Похоже было, что теперь Корсаков говорил хотя и с ироническим оттенком, но близко к тому, что думал, и Клеточникову захотелось спросить его прямо: действительно ли он так думает? Но Корсаков продолжал:
— Конечно, я не хочу сказать, что этот механизм совершенен. Напротив, я именно исхожу из его несовершенства. Если в чем и состоит моя, как вы изволили выразиться, особенная программа, так это в том, чтобы вдохнуть жизнь в старые мехи. Вся мысль в том, чтобы существующий государственный организм со всей системой наличных учреждений нацелить на решение «задачи века», как счастливо выразился Владимир Карлович, сделать так, чтобы эта задача стала для государства кровной, чтобы в конечном счете государство взяло на себя руководство этим многосложным делом. Такое руководство только и может обеспечить успех делу, отнюдь не руководство земства… А вы с этим не согласны? — неожиданно спросил он.
— Нет, на это мне, собственно, нечего возразить, — ответил Клеточников. — Но как это может быть достигнуто?
Корсаков с готовностью объяснил:
— Это может быть достигнуто при одном условии: если все поры государственного организма будут заполнены людьми честными и добросовестными, проникнутыми сознанием ответственности возложенных на них надежд.

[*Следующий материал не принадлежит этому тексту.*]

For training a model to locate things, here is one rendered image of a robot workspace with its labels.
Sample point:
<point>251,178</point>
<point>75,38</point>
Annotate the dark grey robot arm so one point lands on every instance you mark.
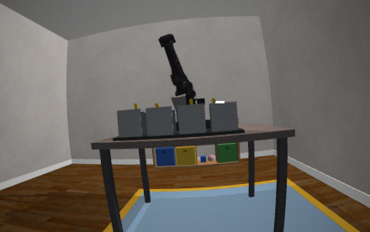
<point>171,54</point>

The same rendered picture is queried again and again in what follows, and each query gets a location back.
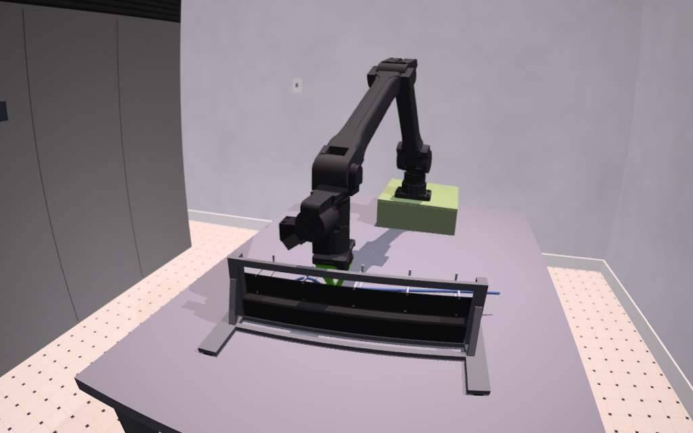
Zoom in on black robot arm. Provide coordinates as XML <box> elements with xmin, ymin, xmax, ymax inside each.
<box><xmin>279</xmin><ymin>58</ymin><xmax>432</xmax><ymax>255</ymax></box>

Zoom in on black patch panel rack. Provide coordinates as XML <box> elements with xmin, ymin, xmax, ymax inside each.
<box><xmin>198</xmin><ymin>252</ymin><xmax>491</xmax><ymax>396</ymax></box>

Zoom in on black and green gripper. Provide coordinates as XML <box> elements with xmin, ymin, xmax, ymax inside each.
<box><xmin>312</xmin><ymin>223</ymin><xmax>355</xmax><ymax>286</ymax></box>

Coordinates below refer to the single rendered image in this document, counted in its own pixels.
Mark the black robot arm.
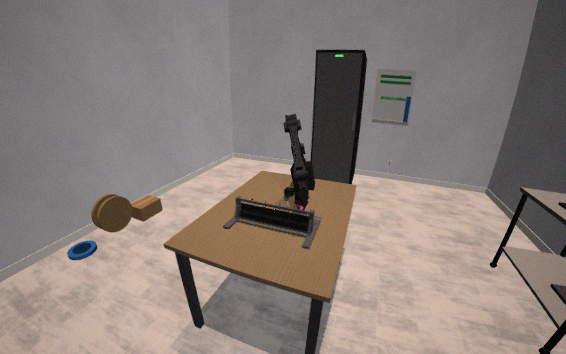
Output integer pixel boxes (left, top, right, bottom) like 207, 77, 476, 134
283, 114, 309, 201

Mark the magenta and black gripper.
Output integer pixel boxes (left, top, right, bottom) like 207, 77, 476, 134
294, 196, 309, 210

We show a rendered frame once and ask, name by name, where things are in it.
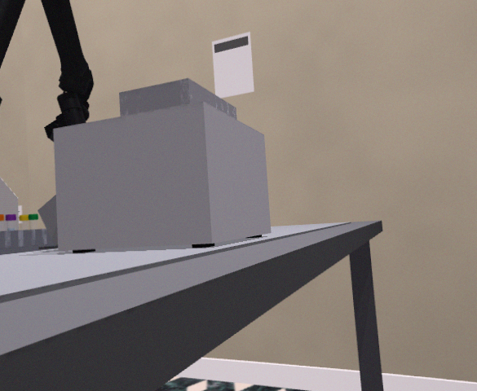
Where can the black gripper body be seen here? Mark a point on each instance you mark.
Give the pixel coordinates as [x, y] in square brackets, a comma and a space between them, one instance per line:
[74, 116]

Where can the small tube with violet cap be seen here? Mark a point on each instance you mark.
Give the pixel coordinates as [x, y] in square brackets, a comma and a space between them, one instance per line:
[10, 218]

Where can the grey bench mat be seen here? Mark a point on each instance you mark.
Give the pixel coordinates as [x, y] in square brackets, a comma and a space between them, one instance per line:
[31, 273]

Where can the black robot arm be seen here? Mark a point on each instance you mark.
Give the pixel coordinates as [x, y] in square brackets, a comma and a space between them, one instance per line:
[75, 70]

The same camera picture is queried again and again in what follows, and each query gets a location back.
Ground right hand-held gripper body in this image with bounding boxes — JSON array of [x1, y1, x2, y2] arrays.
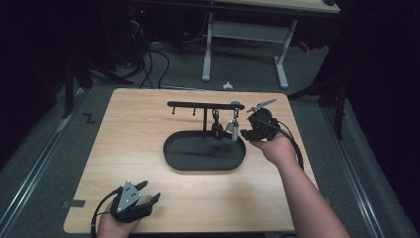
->
[[246, 96, 282, 142]]

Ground metal floor rail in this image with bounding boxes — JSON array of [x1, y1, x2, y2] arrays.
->
[[0, 88, 84, 230], [321, 105, 386, 238]]

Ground black metal stand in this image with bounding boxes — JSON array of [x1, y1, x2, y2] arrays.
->
[[287, 65, 349, 141], [61, 59, 134, 119]]

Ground black tape strip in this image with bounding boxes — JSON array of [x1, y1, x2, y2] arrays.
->
[[61, 198, 86, 209]]

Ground black key rack with tray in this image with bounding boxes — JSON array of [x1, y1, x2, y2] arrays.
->
[[162, 100, 248, 173]]

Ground person's right hand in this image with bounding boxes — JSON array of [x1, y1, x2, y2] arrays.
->
[[249, 133, 298, 169]]

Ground left hand-held gripper cable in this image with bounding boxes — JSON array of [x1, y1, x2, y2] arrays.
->
[[90, 185, 121, 238]]

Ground person's left hand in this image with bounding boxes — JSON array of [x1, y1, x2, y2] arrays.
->
[[96, 202, 142, 238]]

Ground black floor cables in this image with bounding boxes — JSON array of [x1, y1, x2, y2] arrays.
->
[[124, 41, 171, 90]]

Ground hand-held gripper cable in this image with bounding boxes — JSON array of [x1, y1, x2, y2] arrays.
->
[[257, 118, 305, 172], [90, 185, 121, 238]]

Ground right hand-held gripper cable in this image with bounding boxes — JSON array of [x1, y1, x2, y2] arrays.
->
[[257, 118, 305, 172]]

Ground white-legged desk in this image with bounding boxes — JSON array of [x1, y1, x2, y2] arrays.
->
[[201, 0, 342, 90]]

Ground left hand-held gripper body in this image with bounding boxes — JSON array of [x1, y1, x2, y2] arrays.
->
[[109, 179, 155, 223]]

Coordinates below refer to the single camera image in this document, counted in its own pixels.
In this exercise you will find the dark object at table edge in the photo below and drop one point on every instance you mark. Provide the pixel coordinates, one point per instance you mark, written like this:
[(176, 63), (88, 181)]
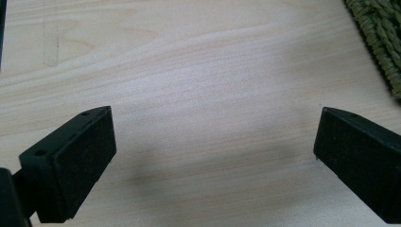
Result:
[(2, 28)]

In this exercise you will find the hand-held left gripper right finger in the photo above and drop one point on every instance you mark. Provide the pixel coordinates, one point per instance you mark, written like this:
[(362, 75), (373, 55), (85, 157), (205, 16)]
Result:
[(362, 164)]

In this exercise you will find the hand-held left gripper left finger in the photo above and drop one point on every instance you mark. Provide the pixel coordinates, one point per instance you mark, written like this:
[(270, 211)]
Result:
[(72, 164)]

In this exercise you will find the green woven mat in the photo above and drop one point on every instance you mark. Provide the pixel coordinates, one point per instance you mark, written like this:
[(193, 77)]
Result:
[(380, 34)]

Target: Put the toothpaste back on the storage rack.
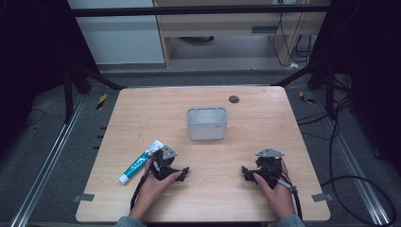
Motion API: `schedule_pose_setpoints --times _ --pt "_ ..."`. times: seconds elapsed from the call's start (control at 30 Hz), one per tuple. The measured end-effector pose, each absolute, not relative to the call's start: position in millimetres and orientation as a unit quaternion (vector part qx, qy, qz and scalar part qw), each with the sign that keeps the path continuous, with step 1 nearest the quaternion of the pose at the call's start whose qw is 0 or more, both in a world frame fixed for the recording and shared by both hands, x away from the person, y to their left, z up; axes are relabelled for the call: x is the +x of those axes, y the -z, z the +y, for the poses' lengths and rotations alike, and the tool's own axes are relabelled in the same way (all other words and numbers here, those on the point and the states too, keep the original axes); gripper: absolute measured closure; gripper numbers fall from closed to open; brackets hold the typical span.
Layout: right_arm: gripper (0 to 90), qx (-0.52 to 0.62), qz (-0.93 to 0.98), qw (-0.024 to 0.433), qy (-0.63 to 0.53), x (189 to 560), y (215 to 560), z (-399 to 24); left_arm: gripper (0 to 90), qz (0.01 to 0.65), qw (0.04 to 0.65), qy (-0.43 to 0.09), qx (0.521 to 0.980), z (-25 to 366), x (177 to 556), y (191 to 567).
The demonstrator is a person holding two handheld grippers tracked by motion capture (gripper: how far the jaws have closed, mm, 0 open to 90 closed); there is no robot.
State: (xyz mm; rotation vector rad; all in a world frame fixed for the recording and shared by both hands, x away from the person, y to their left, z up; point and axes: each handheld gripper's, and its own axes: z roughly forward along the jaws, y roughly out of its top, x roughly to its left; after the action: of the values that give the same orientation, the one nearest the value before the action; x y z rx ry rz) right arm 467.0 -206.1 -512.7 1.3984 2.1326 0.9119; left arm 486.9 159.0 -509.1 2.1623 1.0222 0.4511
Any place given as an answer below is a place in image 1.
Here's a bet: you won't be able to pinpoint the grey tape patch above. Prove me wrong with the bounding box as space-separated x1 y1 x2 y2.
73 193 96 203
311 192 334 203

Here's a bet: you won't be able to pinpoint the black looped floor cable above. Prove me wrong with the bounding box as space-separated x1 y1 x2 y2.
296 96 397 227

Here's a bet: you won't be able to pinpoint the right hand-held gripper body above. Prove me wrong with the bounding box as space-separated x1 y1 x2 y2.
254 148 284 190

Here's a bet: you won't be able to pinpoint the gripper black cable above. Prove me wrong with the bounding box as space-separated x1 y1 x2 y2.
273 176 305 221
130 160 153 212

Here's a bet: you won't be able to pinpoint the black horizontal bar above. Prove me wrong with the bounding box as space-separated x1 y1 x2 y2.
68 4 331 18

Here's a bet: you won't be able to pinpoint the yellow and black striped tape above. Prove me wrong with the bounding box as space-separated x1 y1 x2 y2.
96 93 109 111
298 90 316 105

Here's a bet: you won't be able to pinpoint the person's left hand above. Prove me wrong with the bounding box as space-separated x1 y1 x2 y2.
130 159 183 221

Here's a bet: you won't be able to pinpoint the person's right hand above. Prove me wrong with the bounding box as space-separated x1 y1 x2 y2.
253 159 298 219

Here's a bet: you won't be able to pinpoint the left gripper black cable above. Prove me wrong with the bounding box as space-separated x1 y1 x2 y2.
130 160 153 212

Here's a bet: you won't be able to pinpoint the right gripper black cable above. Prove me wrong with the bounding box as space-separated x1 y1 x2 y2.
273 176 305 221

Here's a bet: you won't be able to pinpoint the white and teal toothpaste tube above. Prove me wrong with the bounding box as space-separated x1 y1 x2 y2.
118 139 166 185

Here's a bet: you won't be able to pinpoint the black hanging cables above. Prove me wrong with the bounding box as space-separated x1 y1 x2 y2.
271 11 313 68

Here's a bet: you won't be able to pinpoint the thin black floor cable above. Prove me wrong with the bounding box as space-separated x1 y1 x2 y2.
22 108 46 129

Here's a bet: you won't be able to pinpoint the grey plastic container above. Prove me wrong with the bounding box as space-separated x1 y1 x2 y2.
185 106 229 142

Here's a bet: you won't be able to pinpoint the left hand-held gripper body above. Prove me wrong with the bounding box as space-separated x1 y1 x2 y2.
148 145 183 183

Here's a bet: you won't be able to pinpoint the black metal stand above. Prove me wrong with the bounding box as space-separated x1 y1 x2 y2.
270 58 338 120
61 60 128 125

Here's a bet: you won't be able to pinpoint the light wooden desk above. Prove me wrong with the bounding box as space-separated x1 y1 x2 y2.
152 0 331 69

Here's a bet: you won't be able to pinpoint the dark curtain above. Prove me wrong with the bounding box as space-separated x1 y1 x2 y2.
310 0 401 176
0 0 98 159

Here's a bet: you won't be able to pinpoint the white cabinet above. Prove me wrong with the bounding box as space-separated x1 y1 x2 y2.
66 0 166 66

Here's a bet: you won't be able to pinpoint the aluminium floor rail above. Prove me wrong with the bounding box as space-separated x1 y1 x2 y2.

Честность и добросовестность таких чиновников сделают то, чего не достичь никакими ломками или перестройками самого организма, — они повысят меру его соответствия своему назначению служить благу общества. Мысль, как видите, простая. Весь вопрос только в том, где найти таксе количество честных людей?
Корсаков сделал умышленную паузу, вызывая Клеточникова на ироническое замечание. И Клеточников заметил с иронией:
— Вот именно. Если бы все были ангелы, и зла бы не было.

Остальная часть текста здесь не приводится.